• _WHAT THE TASK ASKS_: Skip the images and print the listing exactly.

━━ RECORDED INFORMATION

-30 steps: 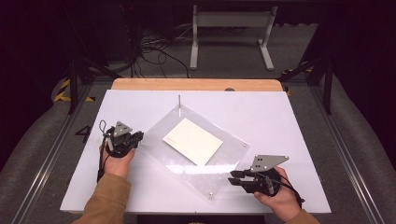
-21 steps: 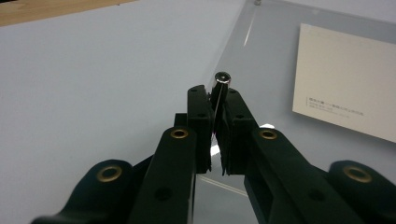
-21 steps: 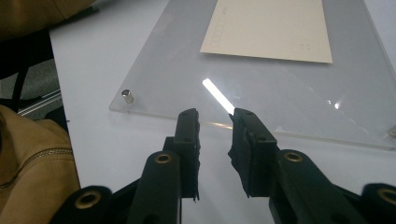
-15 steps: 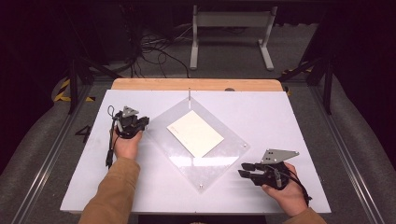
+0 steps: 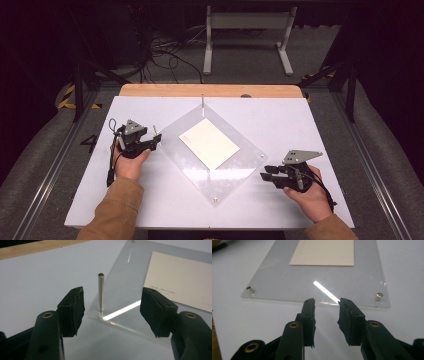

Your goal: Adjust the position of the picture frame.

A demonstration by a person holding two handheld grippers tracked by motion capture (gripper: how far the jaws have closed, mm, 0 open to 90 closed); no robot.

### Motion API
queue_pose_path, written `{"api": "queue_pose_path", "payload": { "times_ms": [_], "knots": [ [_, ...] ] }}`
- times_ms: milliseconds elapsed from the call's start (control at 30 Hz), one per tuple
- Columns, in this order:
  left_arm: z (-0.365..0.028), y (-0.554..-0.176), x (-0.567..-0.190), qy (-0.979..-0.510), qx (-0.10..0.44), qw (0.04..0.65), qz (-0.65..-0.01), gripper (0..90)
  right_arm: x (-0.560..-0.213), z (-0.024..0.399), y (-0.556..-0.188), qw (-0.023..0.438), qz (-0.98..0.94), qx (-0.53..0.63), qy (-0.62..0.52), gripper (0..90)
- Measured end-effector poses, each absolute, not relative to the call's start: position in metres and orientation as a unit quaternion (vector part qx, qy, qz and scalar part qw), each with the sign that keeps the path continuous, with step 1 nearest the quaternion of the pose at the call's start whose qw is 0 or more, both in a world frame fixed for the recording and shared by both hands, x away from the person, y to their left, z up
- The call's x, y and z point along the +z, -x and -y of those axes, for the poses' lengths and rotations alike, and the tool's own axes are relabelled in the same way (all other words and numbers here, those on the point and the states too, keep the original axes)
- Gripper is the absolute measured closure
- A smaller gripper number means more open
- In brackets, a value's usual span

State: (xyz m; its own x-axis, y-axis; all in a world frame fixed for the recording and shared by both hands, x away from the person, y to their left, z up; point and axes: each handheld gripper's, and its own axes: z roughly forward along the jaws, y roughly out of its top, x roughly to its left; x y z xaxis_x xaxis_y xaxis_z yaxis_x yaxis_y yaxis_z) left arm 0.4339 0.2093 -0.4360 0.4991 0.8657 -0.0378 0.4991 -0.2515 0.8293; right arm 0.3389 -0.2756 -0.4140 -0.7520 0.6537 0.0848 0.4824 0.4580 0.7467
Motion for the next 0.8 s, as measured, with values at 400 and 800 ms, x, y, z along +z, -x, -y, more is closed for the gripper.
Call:
{"api": "queue_pose_path", "payload": {
  "times_ms": [400,800],
  "knots": [
    [-0.217,-0.395,-0.435,-0.758,0.201,0.457,-0.420,35.0,-0.410,0.276,-0.385,0.117,-0.870,0.327,-0.349,75.2],
    [-0.216,-0.370,-0.429,-0.766,0.202,0.474,-0.384,34.9,-0.419,0.269,-0.417,0.119,-0.880,0.293,-0.356,69.9]
  ]
}}
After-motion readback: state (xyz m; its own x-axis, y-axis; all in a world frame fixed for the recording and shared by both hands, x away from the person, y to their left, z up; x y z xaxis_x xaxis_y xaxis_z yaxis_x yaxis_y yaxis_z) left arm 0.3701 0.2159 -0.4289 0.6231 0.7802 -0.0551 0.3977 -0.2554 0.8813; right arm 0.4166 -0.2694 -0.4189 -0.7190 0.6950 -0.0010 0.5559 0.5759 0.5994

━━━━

• _REPLY TO THE TASK_:
-30 steps: 
-21 steps: 
-21 steps: 
-15 steps: 
+0 steps: 

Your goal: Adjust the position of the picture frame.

A demonstration by a person holding two handheld grippers tracked by motion capture (gripper: how far the jaws have closed, mm, 0 open to 90 closed); no robot.

### Motion API
queue_pose_path, written `{"api": "queue_pose_path", "payload": { "times_ms": [_], "knots": [ [_, ...] ] }}`
- times_ms: milliseconds elapsed from the call's start (control at 30 Hz), one per tuple
- Columns, in this order:
  left_arm: z (-0.365..0.028), y (-0.554..-0.176), x (-0.567..-0.190), qy (-0.979..-0.510), qx (-0.10..0.44), qw (0.04..0.65), qz (-0.65..-0.01), gripper (0..90)
  right_arm: x (-0.560..-0.213), z (-0.024..0.399), y (-0.556..-0.188), qw (-0.023..0.438), qz (-0.98..0.94), qx (-0.53..0.63), qy (-0.62..0.52), gripper (0..90)
- Measured end-effector poses, each absolute, not relative to the call's start: position in metres and orientation as a unit quaternion (vector part qx, qy, qz and scalar part qw), each with the sign that keeps the path continuous, with step 1 nearest the quaternion of the pose at the call's start whose qw is 0 or more, both in a world frame fixed for the recording and shared by both hands, x away from the person, y to their left, z up
- The call's x, y and z point along the +z, -x and -y of those axes, for the poses' lengths and rotations alike, and the tool's own axes are relabelled in the same way (all other words and numbers here, those on the point and the states too, keep the original axes)
- Gripper is the absolute measured closure
- A smaller gripper number means more open
- In brackets, a value's usual span

State: (xyz m; its own x-axis, y-axis; all in a world frame fixed for the recording and shared by both hands, x away from the person, y to their left, z up; point and axes: each handheld gripper's, and its own axes: z roughly forward along the jaws, y roughly out of its top, x roughly to its left; x y z xaxis_x xaxis_y xaxis_z yaxis_x yaxis_y yaxis_z) left arm 0.4339 0.2093 -0.4360 0.4991 0.8657 -0.0378 0.4991 -0.2515 0.8293; right arm 0.3389 -0.2756 -0.4140 -0.7520 0.6537 0.0848 0.4824 0.4580 0.7467
Motion for the next 0.8 s, as measured, with values at 400 and 800 ms, x, y, z along +z, -x, -y, more is closed for the gripper.
Call:
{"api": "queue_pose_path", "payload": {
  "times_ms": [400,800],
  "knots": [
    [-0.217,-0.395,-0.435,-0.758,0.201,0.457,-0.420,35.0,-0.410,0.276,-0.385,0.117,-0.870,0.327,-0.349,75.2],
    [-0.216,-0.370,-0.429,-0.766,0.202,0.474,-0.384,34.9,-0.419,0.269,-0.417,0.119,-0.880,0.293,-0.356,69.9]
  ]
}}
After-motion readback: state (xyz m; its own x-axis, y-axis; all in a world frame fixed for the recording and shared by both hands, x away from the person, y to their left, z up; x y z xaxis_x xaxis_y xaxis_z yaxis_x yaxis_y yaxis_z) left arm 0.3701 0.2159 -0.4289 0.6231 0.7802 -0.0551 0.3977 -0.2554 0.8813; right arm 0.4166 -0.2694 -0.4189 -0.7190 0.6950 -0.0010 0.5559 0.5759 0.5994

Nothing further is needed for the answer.